Acordes en preparación
Todavía no analizamos el audio de esta canción. Cuando esté listo, vas a ver el reproductor de acordes sincronizado con el video.
La historia detrás
Climbing the Wall, según DoReSol
Hay algo en Climbing the Wall que te atrapa desde el primer acorde: no es solo el ritmo, sino esa sensación de estar subiendo algo que no se ve, de avanzar entre capas de sonido que se superponen como ladrillos en una pared. El tema no se queda en lo superficial; arranca con una base de guitarra que parece arrastrarte hacia arriba, mientras la batería de Stuart Cable marca el paso con una precisión que no perdona.

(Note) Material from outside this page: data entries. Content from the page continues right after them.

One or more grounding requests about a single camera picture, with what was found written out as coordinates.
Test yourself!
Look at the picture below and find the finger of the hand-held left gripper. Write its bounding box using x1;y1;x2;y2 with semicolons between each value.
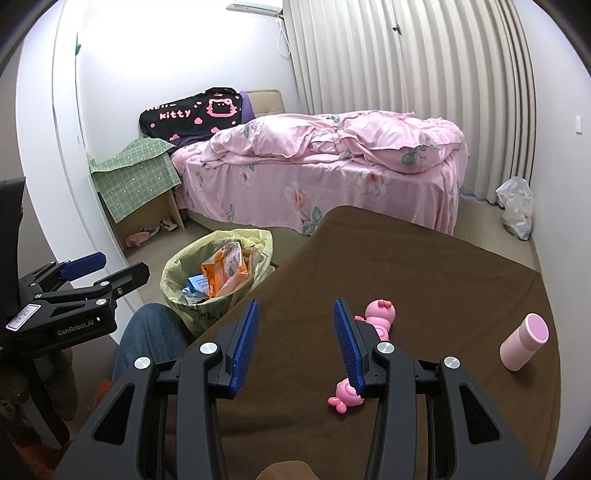
34;262;151;308
19;252;108;296

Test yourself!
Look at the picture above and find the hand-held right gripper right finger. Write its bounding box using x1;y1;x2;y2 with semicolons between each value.
333;298;539;480

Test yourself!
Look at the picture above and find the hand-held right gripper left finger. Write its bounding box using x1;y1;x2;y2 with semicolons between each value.
53;299;260;480

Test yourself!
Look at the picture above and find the yellow bag lined bin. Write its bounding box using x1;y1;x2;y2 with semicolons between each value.
160;228;276;333

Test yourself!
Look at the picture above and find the orange snack packet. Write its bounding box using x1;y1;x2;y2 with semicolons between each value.
199;242;247;298

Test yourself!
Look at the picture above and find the person's right forearm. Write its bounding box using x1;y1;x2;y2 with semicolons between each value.
256;460;326;480

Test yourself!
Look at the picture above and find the pink caterpillar toy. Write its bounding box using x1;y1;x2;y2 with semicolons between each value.
328;299;397;413

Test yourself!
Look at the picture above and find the person's leg in jeans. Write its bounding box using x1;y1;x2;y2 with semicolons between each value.
112;304;192;384

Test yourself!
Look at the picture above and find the blue white packet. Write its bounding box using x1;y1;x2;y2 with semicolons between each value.
182;274;211;305

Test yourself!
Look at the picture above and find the green checked cloth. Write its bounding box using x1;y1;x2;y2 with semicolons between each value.
89;137;182;224

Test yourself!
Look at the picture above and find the brown table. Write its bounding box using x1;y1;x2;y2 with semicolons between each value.
164;205;561;480

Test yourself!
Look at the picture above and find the bed with pink floral sheet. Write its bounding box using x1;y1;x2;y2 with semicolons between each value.
168;90;469;236

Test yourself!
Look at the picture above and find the black cat print pillow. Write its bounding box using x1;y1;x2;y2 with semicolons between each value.
139;88;244;141

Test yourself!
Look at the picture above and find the pink bottle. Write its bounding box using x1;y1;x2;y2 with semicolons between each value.
499;313;550;371

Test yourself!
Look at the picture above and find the pink floral duvet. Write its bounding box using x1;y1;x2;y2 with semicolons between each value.
201;110;466;174

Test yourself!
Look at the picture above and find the white plastic bag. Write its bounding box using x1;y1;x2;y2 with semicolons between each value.
495;176;534;241

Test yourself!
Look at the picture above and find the white pleated curtain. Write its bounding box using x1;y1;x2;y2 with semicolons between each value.
281;0;539;204

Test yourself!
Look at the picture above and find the white air conditioner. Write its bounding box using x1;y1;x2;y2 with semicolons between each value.
226;2;283;17

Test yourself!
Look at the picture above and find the white hanging cord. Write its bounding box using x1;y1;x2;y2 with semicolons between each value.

No es un tema que suene a estudio pulido, sino a una toma en vivo donde el sudor y los errores quedan grabados. La voz de Kelly Jones llega rasposa, como si cada palabra costara un esfuerzo, y eso le da un peso que no se olvida. No es una canción que invite a bailar, sino a quedarse quieto y escuchar cómo se construye cada capa, desde el bajo de Richard Jones hasta los detalles que aparecen en el fondo.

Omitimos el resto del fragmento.